So says Nico Groenewald, Head of Agribusiness at Standard Bank, who states that agricultural trade barriers in Africa, which take the form of geographical borders and high import tariffs, have been instrumental in limiting trade in food and food products. Presently, only about 16% of the continent’s agricultural production is traded between African countries. The rest is exported.

“There is no doubt that agricultural exports have for many years been artificially constrained by tariffs and border controls. We cannot, therefore, take advantage of the lower logistic costs associated with intra-Africa trade that would benefit us — particularly in sub-Saharan Africa countries.”

“It is hoped that initiatives such as the African Continental Free Trade Area (AfCFTA) and the Tripartite Free Trade Area (TFTA) could change this picture in the future. The AfCFTA agreement that was recently signed by 44 of the 55 African Union member states will improve matters.
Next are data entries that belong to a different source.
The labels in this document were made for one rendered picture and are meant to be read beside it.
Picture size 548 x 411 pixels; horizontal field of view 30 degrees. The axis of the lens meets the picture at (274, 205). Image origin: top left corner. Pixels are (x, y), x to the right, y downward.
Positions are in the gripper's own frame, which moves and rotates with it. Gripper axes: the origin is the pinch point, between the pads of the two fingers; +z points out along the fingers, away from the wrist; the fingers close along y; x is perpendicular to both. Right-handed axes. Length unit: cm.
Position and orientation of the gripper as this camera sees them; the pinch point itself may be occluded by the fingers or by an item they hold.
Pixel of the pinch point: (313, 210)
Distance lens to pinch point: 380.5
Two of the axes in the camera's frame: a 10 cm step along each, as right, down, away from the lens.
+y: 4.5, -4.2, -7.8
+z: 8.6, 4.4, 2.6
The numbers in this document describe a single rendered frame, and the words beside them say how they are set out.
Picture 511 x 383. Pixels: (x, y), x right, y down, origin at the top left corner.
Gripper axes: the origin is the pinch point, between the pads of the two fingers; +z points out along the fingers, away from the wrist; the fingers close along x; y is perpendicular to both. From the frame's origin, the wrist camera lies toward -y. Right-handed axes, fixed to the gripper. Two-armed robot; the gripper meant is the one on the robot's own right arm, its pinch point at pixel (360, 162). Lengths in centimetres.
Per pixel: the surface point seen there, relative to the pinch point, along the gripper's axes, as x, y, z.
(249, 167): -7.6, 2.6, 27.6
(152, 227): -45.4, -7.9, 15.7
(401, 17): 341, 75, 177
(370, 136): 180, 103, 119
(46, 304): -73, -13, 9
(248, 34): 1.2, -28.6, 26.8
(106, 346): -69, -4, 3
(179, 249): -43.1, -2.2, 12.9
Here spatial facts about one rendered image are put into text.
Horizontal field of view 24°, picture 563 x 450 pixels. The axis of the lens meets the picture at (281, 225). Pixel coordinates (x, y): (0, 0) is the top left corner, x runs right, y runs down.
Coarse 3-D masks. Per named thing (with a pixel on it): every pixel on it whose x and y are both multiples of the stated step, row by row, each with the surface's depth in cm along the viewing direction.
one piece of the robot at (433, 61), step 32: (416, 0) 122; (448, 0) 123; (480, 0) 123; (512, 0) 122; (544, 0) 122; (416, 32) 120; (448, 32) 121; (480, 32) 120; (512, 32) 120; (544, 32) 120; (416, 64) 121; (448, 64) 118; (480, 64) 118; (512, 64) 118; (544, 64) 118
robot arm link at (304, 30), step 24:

The agreement commits countries to removing tariffs on 90% of goods, with 10% of ‘sensitive items’ to be phased in later. It will also liberalise trade in services and might in the future include free movement of people and a single currency.”

“AfCFTA will now have to be ratified by each country. By creating a free-trade zone significant strides could be made in ensuring that food produced in Africa stays in Africa. The beneficiaries would be local and regional economies and the continent’s burgeoning population.”

“Loosening the controls over agricultural imports could also give a boost to creating production facilities for the local beneficiation of imported crops. Significant economic and job opportunities could be created by in-country food processing factories meeting the needs of consumers in participating countries. Estimates by the African Centre for African Transformation say that about 1.2 billion people and states with a combined GDP of US $ 2.2 trillion could be impacted on. The opportunities for South Africa exporters would be massive.”

However, says Mr Groenewald, the promise offered by the AfCFTA agreement could be muted by the non-participation of some major countries. Concerns about the impact that creating a trade zone would have on employment, particularly low-level jobs, could delay introducing the ground-breaking agreement in member countries.

Discussing the Tripartite Free Trade Area (TFTA), launched in June 2015 in Egypt, as a basis for engaging in the ongoing AfCFTA negotiations, Mr Groenewald said that South Africa became signatories in 2017.The parties for the agreement are the Common Market for Eastern and Southern Africa (COMESA),the East African Community (EAC) and Southern African Development Community (SADC).

South Africa signed the Agreement in July 2017, which will only come into force once ratification is received by 14 member states.

“The TFTA has been used as a basis for engaging in the ongoing African Continental Free Trade Area (AfCFTA) negotiations. Ratification by South Africa will send a strong signal of South Africa’s commitment to regional integration. It will also bring South African exporters a step closer to enjoying preferential treatment under the TFTA.”

“Both these trade agreements have the potential to transform intra-African trade in agricultural products and related goods. As negotiations between countries are complex and involve the consideration of local and international issues, finalisation of these accords may take several years to conclude. The results, as far as South African agriculture is concerned, will be worth waiting for,” he says.